* _Exercise goal_
Lines with the string "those" must each be copied from the listing.

* _Records shown_
-*-
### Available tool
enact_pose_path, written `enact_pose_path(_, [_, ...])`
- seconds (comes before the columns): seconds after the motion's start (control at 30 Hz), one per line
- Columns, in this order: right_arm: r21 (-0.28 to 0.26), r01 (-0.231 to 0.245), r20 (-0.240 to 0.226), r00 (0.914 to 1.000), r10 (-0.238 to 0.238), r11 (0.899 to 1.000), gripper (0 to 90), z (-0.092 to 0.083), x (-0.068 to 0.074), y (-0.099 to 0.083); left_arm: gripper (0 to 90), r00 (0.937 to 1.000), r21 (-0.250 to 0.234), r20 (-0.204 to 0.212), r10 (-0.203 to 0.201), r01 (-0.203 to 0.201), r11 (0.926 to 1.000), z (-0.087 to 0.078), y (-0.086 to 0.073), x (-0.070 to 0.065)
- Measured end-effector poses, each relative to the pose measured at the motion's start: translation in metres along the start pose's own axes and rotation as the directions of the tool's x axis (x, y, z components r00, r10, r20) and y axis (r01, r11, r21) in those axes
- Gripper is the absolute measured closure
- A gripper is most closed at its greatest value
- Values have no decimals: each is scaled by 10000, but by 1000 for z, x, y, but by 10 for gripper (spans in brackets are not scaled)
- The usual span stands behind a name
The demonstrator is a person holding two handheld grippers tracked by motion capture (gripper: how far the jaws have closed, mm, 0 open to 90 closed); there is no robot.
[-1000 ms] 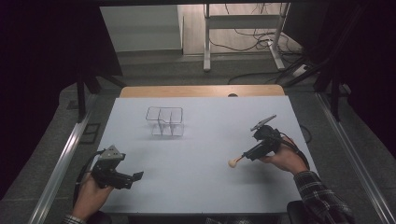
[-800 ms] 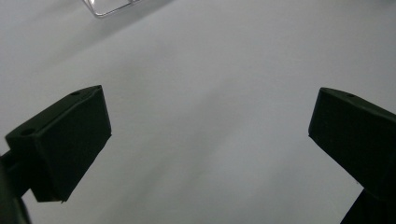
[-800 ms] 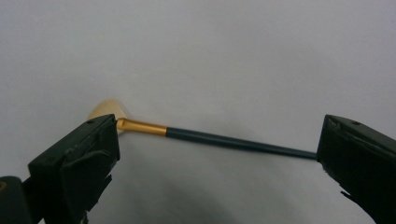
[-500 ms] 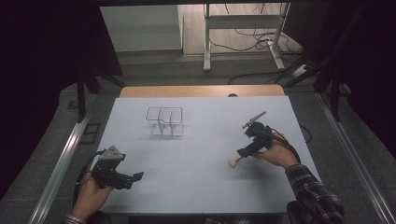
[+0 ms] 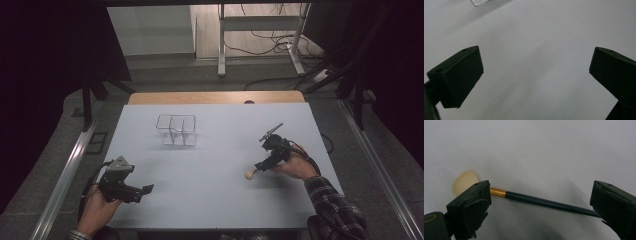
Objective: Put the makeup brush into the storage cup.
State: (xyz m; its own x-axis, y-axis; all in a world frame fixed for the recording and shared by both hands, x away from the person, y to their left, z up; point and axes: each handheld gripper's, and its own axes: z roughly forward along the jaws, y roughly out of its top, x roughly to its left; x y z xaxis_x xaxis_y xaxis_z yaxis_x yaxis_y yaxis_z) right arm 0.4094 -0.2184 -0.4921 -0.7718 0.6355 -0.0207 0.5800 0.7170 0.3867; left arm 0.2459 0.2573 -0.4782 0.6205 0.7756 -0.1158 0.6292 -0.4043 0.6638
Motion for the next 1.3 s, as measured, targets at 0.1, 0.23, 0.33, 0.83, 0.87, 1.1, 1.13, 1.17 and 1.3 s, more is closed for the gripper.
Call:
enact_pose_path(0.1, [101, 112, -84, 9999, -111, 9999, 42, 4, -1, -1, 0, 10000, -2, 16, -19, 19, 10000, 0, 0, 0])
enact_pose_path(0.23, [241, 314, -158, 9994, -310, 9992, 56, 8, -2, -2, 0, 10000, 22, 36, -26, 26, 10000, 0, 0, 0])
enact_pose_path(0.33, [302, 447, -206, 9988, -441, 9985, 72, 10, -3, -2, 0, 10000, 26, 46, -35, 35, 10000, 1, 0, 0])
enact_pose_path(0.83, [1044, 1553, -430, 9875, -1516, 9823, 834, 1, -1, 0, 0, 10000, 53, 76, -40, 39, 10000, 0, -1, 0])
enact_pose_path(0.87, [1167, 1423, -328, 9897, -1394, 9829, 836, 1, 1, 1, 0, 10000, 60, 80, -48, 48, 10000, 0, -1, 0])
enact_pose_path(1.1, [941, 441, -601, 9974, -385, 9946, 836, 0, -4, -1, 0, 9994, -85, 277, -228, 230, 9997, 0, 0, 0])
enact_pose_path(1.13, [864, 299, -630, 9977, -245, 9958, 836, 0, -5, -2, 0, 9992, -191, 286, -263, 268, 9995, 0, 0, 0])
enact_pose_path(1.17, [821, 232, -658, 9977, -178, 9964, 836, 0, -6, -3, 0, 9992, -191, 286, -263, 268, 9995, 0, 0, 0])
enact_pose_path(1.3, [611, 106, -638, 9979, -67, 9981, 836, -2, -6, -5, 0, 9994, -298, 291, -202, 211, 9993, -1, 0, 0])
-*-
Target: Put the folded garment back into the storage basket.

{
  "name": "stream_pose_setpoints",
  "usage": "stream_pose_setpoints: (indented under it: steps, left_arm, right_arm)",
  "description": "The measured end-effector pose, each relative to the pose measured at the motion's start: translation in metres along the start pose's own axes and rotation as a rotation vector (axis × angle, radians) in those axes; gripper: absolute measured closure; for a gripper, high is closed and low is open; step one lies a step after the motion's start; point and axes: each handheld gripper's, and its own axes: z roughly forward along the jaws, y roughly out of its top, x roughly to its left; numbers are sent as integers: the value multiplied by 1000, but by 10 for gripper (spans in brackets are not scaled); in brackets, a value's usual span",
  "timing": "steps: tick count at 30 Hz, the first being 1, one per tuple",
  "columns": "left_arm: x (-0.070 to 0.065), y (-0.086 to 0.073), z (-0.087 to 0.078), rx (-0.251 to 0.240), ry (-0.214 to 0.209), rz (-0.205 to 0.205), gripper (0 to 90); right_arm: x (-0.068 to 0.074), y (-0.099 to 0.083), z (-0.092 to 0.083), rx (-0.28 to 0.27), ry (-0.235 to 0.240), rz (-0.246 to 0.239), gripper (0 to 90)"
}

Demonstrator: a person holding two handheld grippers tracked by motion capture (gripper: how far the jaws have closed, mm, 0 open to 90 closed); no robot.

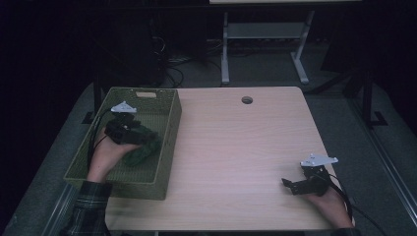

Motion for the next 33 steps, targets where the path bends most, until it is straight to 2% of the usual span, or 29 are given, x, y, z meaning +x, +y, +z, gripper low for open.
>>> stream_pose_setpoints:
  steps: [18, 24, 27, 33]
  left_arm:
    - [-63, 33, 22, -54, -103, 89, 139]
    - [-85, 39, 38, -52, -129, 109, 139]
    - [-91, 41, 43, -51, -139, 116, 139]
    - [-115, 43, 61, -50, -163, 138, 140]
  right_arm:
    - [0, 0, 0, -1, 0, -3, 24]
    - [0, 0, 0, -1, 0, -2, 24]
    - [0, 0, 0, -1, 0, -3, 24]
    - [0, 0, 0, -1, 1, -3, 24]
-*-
* _Written reply_
- Measured end-effector poses, each relative to the pose measured at the motion's start: translation in metres along the start pose's own axes and rotation as the directions of the tool's x axis (x, y, z components r00, r10, r20) and y axis (r01, r11, r21) in those axes
  "description": "The measured end-effector pose, each relative to the pose measured at the motion's start: translation in metres along the start pose's own axes and rotation as a rotation vector (axis × angle, radians) in those axes; gripper: absolute measured closure; for a gripper, high is closed and low is open; step one lies a step after the motion's start; point and axes: each handheld gripper's, and its own axes: z roughly forward along the jaws, y roughly out of its top, x roughly to its left; numbers are sent as integers: the value multiplied by 1000, but by 10 for gripper (spans in brackets are not scaled); in brackets, a value's usual span",

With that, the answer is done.